'''
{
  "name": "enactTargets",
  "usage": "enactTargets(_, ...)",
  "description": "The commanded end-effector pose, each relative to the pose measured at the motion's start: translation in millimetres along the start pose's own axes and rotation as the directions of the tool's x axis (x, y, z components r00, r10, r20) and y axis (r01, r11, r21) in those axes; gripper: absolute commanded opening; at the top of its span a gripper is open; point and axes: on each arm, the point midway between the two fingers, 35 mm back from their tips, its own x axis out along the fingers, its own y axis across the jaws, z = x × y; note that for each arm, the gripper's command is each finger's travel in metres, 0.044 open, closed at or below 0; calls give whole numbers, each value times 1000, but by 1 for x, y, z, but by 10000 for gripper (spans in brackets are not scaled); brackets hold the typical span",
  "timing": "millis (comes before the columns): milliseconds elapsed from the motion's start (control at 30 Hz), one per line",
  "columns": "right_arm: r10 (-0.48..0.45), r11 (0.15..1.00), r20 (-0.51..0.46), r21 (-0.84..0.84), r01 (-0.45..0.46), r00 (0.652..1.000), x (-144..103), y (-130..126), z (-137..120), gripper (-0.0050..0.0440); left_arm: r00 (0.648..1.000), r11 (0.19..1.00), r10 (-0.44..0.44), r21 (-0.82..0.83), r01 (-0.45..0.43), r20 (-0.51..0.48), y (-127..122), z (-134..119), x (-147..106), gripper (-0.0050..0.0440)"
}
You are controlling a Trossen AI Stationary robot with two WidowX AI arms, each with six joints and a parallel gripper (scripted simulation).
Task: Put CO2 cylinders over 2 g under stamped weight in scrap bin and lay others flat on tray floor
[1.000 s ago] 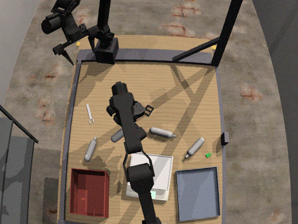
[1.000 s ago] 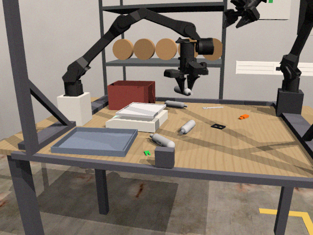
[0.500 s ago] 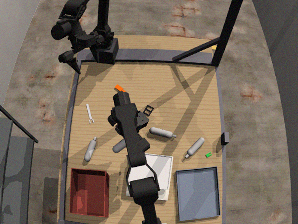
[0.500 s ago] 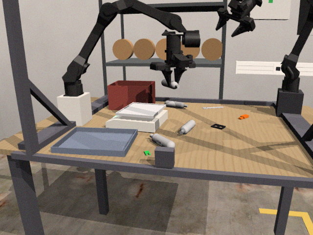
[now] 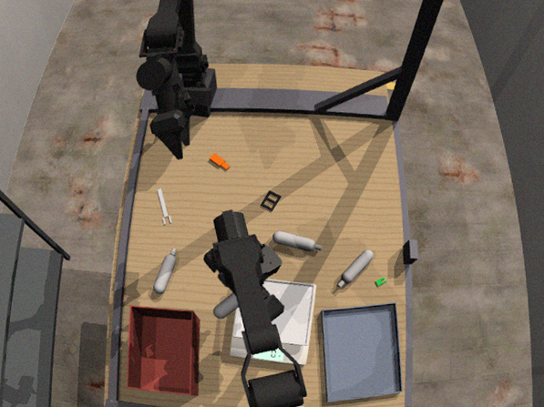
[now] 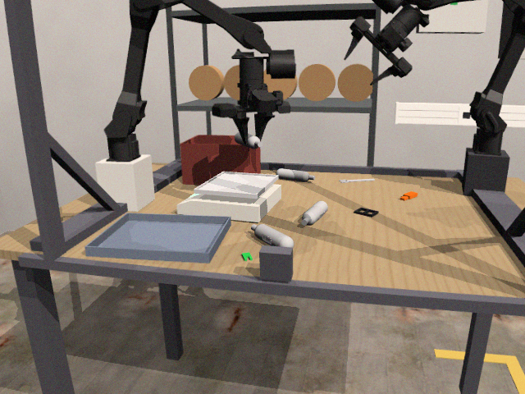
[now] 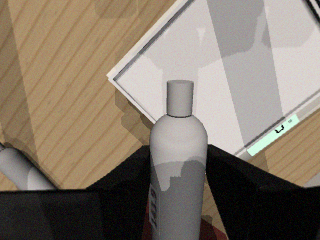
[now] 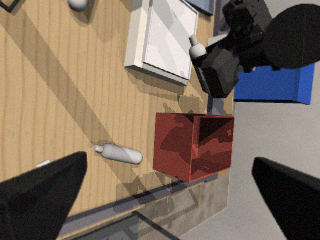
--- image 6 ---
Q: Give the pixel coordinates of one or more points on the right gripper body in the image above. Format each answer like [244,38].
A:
'''
# [ASSIGNMENT]
The answer should be one number: how many lines in the data contain the word "columns".

# [TASK SOLUTION]
2